= Lizzie Gannon =

American hoaxer (born 1865)

Mary Elizabeth "Lizzie" Gannon (May 16, 1865 – after 1930) was an American hoaxer who as a teenager claimed to be a mystic and stigmatic haunted by visions of the Blessed Virgin Mary, saints, and her dead brother. (Note: Gannon lived at 141 Hudson Street in Boston.) Gannon gained notoriety in the early 1880s for suing a priest and bishop, claiming they had induced massive physical and emotional trauma since taking paper angels away from her, for which she was awarded one penny in damages by a court.

==Biography==
Gannon was born in 1865 in Boston, Massachusetts to Irish-American parents William H. Gannon and Ann M. Gannon (née Ryan). She had an older brother, James F. Gannon, and older sister, Margaret Ann "Annie" Gannon. Her brother, who was listed as "insane" in the 1870 census, died of tuberculosis in 1874, aged 16. In the 1880 census, Lizzie was listed as being disabled by "hysteria."

=='Angels' lawsuit==
In 1881, Gannon's parents sued Fr. John H. Fleming and Archbishop John Joseph Williams for $5,000 in Suffolk Superior Court. (Note: Both clerics were represented by William Gaston, the former governor of the Commonwealth of Massachusetts.) Three years prior, they claimed Gannon began going into trances, during which she could not speak unless Fleming or a few others placed their hands on her. When she came out of them, she claimed to have received revelations from the Virgin Mary and to have seen saints and the faces of those who died.

Her family sent for Fleming, their parish priest, in the fall of 1878. Fleming would often attend to the girl, often in the company of another priest, and the visits seemed to help her. In one of her revelations, Gannon said that the Virgin Mary had a message for Fleming, that he was to write a book that told Gannon's story and of all of her visions. Fleming declined to write the book.

In the fall of 1879, Fleming visited the girl, who was entranced and holding in her hands two or three images of dolls or angels. They were about .75 inches long and appeared to be cut from heavy paper. Gannon said the images had been given to her by her dead brother, to whom she had been quite attached. (Note: Early reporting on the matter said the girl claimed the Virgin Mary gave her the images.) She also claimed to have received several other items from angels or spirits, including a letter written by the Virgin Mary. (Note: Gannon was also said to have given away the letter.) Fleming persuaded the girl to give the images to him.

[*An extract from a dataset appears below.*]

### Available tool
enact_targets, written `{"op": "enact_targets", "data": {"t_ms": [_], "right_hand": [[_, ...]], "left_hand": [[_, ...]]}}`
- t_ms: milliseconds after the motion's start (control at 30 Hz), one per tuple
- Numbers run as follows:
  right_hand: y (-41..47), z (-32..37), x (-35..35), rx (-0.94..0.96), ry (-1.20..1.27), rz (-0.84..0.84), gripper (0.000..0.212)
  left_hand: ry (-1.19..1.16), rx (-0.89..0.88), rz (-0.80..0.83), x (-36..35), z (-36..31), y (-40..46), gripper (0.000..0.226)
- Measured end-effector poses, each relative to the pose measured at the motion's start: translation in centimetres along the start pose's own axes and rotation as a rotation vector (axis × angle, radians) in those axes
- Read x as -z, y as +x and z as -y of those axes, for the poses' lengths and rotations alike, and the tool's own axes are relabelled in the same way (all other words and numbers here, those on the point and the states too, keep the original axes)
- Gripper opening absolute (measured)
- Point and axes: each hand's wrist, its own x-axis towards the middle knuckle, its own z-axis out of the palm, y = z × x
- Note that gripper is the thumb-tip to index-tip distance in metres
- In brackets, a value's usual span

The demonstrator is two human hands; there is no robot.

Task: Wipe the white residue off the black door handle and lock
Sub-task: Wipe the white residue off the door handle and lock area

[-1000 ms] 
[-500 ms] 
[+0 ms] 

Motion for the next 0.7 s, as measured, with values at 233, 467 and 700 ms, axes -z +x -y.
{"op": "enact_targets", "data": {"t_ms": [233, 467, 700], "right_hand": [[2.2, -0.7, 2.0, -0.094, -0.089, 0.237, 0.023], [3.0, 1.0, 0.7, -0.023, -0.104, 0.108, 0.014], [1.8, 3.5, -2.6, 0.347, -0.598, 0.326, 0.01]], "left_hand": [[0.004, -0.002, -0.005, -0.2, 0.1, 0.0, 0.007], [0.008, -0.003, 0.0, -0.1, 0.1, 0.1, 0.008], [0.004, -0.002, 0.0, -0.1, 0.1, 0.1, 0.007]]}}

During his visits, Fleming called in doctors and others to see if they could help the girl and she was diagnosed with hysteria by Dr. Hodges. A Dr. Porter suggested Gannon be sent to a hospital. Over time Fleming came to believe the girl was faking, and so stopped visiting around Christmas in 1880. Gannon's father tried to persuade Fleming to continuing visiting the girl. When he was unsuccessful in that, almost a year after she had given up the dolls, he asked for their return. Fleming told her father that he lost them. Gannon's father then appealed to Archbishop John Joseph Williams but the bishop sided with the priest.

When the suit was brought in the summer of 1881, the girl reportedly had hardly spoken for a year. She was bedridden and could not see or speak, according to her lawyers. Others testified that they had seen her doing work around the home, out shopping with her mother in the neighborhood, and even speaking. Her parents contended that her condition was brought about by the loss of the images. Others contended that the suit was brought when Fleming refused to help the girl and her family seek publicity. Before the case went to trial, Gannon's father published a book about his daughter.

The jury found for Gannon and awarded damages of $0.01.

Neither Lizzie or Annie ever married, and were living together in 1930.